Task to carry out –
The entire listing below should be output exactly as it stands.

Information provided –

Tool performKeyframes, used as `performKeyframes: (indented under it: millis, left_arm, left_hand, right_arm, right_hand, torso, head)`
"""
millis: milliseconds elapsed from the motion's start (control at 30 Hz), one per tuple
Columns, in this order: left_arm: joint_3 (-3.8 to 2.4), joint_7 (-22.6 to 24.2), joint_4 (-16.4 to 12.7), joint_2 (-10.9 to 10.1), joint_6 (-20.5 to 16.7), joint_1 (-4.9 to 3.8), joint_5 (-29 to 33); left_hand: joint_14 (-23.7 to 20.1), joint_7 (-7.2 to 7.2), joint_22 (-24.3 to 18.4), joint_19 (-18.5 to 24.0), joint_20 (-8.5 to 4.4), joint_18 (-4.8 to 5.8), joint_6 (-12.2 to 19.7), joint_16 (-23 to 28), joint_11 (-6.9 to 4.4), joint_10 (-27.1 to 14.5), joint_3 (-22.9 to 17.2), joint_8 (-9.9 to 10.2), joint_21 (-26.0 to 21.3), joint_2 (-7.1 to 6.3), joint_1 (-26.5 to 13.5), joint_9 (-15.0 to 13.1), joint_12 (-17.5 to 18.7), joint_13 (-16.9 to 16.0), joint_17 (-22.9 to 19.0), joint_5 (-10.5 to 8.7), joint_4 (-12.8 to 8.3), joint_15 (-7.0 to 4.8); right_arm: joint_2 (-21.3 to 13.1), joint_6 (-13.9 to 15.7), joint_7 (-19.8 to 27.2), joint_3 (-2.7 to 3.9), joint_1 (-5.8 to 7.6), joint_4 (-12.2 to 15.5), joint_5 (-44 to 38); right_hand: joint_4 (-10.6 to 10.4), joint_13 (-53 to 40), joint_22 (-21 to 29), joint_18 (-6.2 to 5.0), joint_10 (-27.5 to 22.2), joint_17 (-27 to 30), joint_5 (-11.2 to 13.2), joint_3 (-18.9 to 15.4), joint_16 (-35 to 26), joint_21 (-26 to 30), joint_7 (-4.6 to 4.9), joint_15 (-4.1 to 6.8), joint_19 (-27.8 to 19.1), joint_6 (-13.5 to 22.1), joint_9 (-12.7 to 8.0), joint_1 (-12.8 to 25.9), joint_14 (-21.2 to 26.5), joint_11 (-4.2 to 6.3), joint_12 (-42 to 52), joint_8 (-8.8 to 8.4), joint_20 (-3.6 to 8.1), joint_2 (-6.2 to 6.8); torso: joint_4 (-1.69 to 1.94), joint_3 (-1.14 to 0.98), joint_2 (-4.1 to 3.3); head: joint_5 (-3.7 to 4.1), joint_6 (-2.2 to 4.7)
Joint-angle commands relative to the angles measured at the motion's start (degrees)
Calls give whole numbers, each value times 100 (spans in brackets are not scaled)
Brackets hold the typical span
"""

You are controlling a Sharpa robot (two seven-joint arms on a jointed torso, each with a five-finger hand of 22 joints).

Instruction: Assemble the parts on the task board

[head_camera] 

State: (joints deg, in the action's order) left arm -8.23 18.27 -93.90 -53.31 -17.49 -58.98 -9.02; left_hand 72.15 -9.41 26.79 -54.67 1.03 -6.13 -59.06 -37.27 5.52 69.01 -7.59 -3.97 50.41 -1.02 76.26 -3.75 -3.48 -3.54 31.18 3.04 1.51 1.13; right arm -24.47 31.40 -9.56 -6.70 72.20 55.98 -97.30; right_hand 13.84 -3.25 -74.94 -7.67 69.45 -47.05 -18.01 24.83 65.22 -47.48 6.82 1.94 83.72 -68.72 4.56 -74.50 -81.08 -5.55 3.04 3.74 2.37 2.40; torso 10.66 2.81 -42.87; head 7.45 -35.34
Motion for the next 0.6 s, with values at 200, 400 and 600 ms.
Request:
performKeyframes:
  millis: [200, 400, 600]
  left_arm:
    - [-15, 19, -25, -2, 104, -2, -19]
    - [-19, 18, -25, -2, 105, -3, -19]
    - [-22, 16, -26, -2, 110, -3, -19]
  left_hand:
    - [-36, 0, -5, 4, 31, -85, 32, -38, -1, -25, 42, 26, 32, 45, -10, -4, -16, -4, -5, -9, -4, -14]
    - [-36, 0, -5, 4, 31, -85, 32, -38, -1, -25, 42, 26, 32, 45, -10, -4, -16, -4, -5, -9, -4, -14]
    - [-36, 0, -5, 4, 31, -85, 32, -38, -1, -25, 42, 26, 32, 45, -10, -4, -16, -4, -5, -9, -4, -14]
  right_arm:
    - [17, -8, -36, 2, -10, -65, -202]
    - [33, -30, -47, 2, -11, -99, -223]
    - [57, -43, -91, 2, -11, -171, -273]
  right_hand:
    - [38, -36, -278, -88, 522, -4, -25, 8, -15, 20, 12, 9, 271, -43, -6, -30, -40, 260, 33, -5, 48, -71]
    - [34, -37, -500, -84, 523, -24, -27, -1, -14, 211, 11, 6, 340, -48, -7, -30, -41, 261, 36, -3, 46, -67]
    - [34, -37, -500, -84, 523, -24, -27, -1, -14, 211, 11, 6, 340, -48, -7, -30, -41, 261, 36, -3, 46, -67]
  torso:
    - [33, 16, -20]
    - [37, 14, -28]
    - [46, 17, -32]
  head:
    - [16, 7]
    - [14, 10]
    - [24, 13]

Task response –
Tool performKeyframes, used as `performKeyframes: (indented under it: millis, left_arm, left_hand, right_arm, right_hand, torso, head)`
"""
millis: milliseconds elapsed from the motion's start (control at 30 Hz), one per tuple
Columns, in this order: left_arm: joint_3 (-3.8 to 2.4), joint_7 (-22.6 to 24.2), joint_4 (-16.4 to 12.7), joint_2 (-10.9 to 10.1), joint_6 (-20.5 to 16.7), joint_1 (-4.9 to 3.8), joint_5 (-29 to 33); left_hand: joint_14 (-23.7 to 20.1), joint_7 (-7.2 to 7.2), joint_22 (-24.3 to 18.4), joint_19 (-18.5 to 24.0), joint_20 (-8.5 to 4.4), joint_18 (-4.8 to 5.8), joint_6 (-12.2 to 19.7), joint_16 (-23 to 28), joint_11 (-6.9 to 4.4), joint_10 (-27.1 to 14.5), joint_3 (-22.9 to 17.2), joint_8 (-9.9 to 10.2), joint_21 (-26.0 to 21.3), joint_2 (-7.1 to 6.3), joint_1 (-26.5 to 13.5), joint_9 (-15.0 to 13.1), joint_12 (-17.5 to 18.7), joint_13 (-16.9 to 16.0), joint_17 (-22.9 to 19.0), joint_5 (-10.5 to 8.7), joint_4 (-12.8 to 8.3), joint_15 (-7.0 to 4.8); right_arm: joint_2 (-21.3 to 13.1), joint_6 (-13.9 to 15.7), joint_7 (-19.8 to 27.2), joint_3 (-2.7 to 3.9), joint_1 (-5.8 to 7.6), joint_4 (-12.2 to 15.5), joint_5 (-44 to 38); right_hand: joint_4 (-10.6 to 10.4), joint_13 (-53 to 40), joint_22 (-21 to 29), joint_18 (-6.2 to 5.0), joint_10 (-27.5 to 22.2), joint_17 (-27 to 30), joint_5 (-11.2 to 13.2), joint_3 (-18.9 to 15.4), joint_16 (-35 to 26), joint_21 (-26 to 30), joint_7 (-4.6 to 4.9), joint_15 (-4.1 to 6.8), joint_19 (-27.8 to 19.1), joint_6 (-13.5 to 22.1), joint_9 (-12.7 to 8.0), joint_1 (-12.8 to 25.9), joint_14 (-21.2 to 26.5), joint_11 (-4.2 to 6.3), joint_12 (-42 to 52), joint_8 (-8.8 to 8.4), joint_20 (-3.6 to 8.1), joint_2 (-6.2 to 6.8); torso: joint_4 (-1.69 to 1.94), joint_3 (-1.14 to 0.98), joint_2 (-4.1 to 3.3); head: joint_5 (-3.7 to 4.1), joint_6 (-2.2 to 4.7)
Joint-angle commands relative to the angles measured at the motion's start (degrees)
Calls give whole numbers, each value times 100 (spans in brackets are not scaled)
Brackets hold the typical span
"""

You are controlling a Sharpa robot (two seven-joint arms on a jointed torso, each with a five-finger hand of 22 joints).

Instruction: Assemble the parts on the task board

[head_camera] 

State: (joints deg, in the action's order) left arm -8.23 18.27 -93.90 -53.31 -17.49 -58.98 -9.02; left_hand 72.15 -9.41 26.79 -54.67 1.03 -6.13 -59.06 -37.27 5.52 69.01 -7.59 -3.97 50.41 -1.02 76.26 -3.75 -3.48 -3.54 31.18 3.04 1.51 1.13; right arm -24.47 31.40 -9.56 -6.70 72.20 55.98 -97.30; right_hand 13.84 -3.25 -74.94 -7.67 69.45 -47.05 -18.01 24.83 65.22 -47.48 6.82 1.94 83.72 -68.72 4.56 -74.50 -81.08 -5.55 3.04 3.74 2.37 2.40; torso 10.66 2.81 -42.87; head 7.45 -35.34
Motion for the next 0.6 s, with values at 200, 400 and 600 ms.
Request:
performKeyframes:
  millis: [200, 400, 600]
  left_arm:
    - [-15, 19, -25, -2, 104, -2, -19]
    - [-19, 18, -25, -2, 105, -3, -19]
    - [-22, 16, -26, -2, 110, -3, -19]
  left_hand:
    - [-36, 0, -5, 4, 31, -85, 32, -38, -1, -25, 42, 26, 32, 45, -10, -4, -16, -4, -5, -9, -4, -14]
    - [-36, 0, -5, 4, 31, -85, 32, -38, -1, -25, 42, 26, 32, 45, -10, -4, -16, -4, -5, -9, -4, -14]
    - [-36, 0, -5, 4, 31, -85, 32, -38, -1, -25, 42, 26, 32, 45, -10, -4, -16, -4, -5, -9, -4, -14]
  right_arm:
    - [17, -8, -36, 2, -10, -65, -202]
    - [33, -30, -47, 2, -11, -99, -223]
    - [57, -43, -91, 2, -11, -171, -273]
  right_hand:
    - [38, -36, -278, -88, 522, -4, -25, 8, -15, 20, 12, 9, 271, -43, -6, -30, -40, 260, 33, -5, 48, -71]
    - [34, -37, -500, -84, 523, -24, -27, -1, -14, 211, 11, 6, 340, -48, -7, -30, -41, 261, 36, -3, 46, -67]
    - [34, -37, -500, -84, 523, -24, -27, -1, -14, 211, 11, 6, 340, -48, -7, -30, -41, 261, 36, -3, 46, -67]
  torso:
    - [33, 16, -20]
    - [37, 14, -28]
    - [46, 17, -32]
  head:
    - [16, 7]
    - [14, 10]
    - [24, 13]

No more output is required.